I decided to create an infographic for my capstone. If you click on the image, you will be taken to the Piktochart site where you can view it with the embedded video too. And if you click on the presentation mode button it looks even better!
Infographics are really useful tools that I can see using frequently in my blended class. They are a great way to present information in an easy to follow, easy to understand format. I foresee using these alongside videos, and perhaps even replacing many of my slideshows with these. They are time consuming to create, but I think they are worth the extra effort. I can also see having my students create infographics for projects to assess their understanding and their ability to make connections between current units of study and previous concepts.
Edited Image Using Picasa
|| After (cropping, warmifying, cross processing, and adding text, all with a few mouse clicks!):
I have students use images when creating projects for the class, so I can have them find images on creative commons and edit them for their final products. I also use Picasa for creating end of the season cross country yearbooks. I get images from parents and then create collage pages for each of the meets with all of our athletes on them.
Slideshow using PhotoPeach
For some reason the embed code from PhotoPeach wouldn’t work on my blog, so here is a screenshot of what I made.
PhotoPeach is a neat tool that makes for a fun and more creative slide show.
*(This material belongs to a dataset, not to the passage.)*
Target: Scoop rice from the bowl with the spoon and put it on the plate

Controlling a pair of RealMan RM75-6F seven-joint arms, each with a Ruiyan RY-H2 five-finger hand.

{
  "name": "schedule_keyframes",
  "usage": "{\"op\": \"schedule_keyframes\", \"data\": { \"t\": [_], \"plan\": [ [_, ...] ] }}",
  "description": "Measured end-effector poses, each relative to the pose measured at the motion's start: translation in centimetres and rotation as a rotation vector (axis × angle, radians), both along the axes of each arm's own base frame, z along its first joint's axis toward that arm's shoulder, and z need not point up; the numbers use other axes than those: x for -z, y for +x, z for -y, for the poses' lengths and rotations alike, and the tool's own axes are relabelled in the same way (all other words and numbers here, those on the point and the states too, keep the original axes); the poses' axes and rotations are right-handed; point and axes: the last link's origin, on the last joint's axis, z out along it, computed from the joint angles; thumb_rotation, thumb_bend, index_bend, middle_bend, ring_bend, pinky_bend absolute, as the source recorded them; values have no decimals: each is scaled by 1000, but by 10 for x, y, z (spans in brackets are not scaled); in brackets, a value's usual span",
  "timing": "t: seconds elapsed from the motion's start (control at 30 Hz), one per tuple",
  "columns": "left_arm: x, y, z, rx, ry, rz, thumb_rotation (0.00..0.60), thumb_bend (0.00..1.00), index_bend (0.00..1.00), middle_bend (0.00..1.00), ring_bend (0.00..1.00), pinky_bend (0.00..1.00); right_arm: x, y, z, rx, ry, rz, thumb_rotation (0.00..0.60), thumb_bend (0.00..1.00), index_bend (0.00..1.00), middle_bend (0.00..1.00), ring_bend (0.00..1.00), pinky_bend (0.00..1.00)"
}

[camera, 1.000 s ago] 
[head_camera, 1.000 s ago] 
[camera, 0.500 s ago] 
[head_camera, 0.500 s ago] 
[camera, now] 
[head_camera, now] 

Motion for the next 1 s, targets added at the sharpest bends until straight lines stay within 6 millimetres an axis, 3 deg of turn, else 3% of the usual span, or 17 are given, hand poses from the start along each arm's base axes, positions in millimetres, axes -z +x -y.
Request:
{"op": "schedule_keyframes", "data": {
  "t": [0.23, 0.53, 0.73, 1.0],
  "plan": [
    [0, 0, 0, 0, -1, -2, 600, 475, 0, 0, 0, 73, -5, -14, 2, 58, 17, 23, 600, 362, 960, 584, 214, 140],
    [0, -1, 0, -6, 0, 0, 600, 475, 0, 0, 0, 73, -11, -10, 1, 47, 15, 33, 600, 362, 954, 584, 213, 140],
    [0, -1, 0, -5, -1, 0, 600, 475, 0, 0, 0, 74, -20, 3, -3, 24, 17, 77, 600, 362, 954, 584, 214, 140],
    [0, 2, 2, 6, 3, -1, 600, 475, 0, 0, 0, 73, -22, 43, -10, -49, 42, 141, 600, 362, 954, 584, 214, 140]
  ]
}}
I think it would be a good tool to use to ask students to be a bit more creative. Instead of just writing and explaining their ideas in text, they have to use images to express their understanding. The music adds a nice touch too!
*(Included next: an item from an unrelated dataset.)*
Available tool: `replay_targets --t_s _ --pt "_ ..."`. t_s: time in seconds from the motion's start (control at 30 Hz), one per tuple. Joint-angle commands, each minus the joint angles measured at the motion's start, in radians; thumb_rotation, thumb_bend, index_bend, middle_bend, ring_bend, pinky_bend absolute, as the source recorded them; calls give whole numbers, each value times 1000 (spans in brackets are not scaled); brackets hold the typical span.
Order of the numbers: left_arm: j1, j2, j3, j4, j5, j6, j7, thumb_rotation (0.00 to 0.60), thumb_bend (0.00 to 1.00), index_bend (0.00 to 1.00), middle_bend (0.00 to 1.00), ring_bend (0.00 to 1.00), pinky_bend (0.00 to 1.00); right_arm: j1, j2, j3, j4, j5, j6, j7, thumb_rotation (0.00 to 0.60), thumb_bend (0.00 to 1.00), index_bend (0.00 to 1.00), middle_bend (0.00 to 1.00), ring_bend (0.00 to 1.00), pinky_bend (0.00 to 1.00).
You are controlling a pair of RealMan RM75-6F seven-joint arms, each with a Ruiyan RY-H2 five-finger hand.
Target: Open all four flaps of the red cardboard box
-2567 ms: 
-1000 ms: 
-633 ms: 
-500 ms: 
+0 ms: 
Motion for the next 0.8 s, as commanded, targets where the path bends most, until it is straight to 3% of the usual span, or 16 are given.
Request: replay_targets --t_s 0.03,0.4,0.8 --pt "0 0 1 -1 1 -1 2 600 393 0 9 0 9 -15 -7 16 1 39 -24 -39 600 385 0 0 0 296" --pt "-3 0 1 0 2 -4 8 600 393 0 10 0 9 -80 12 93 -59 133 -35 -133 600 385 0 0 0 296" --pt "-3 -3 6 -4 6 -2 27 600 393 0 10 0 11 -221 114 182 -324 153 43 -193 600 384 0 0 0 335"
Shared Photo from Snapfish
Copyright and Creative Commons, Parts 1 & 2
I’m not sure I had too many misconceptions about copyright and fair use, but I was surprised to learn that it’s not fair use if I cite and author or an artist if I use their work for my students. However, I tend to only use other’s images or writing to enhance students’ understanding of a topic, not for entertainment purposes. That said, I now know that just giving credit to the owner of a work does not mean that it’s fair use.
I knew about Creative Commons before doing this module; I use it when looking for music when making videos for teaching and for finding images to put on my class website.
As for the quiz, I score 16/20. I got mixed up on a couple of questions regarding trademarks and patents vs. copyrights. There is so much law wrapped up around copyright that it’s kind of overwhelming. I’m sticking with the idea that I can use it if it’s for “transformative” purposes. I’m fairly certain that my students would not fair so well. In the age of Googling everything and having access to so much information, I think students figure that if they find something online (music, movies, games, images, etc.) it’s free to use however they want.
As for helping students learn about copyright, I will probably have my school librarian talk to my students for a few minutes before I have them work on their first project I assign, and then I will continue to refer to what she talked to them about throughout the semester. I will also point them to creative commons when searching for images to use in their projects and assignments.
Part 3, Attribute License
I put my attribute license here under the welcome post on my classroom website.
Part 4, Plagiarism Tracker
I checked out PaperRater and PlagTracker and I liked both of them. PaperRater is neat because you can see which words and phrases you overuse and any spelling and grammar mistakes you might have missed. I’d recommend students use this before turning in papers to me. PlagTracker is nice from a teaching perspective because I can copy students’ work and put it in and see easily if it is plagiarized. (I typically have students submit their work digitally.) And I can point students to the site to let them check their work and make sure they properly cite their information and so they know that I can easily tell if they just copy and paste information from another source.
I like both of these tools to make graphic organizers. Both are really easy to use, and bubbl.us makes a pretty straightforward concept map. I love Popplet, though, because you can add videos and images to explain concepts. I can see using this with students and having them create and share their own Popplets with one another as an early activity in a new unit or when learning a new concept. I can also see using this as a review activity for students before an assessment or as an assessment activity to see what kinds of connections students have made with the material. I checked out MindMeister too and I really like the collaborative feature. I can see using this when having students work together to analyze a text they read.
I made the above images using Tagxedo for my cross country runners before the state meet. I’ve never actually used it for teaching; I always saw it as more of an English Language Arts type tool. However, I can see using this (or Wordle) as students read a section or a chaper out of the textbook. I could have them use it to see the main themes of the section they read and then create a shape that represents the main ideas.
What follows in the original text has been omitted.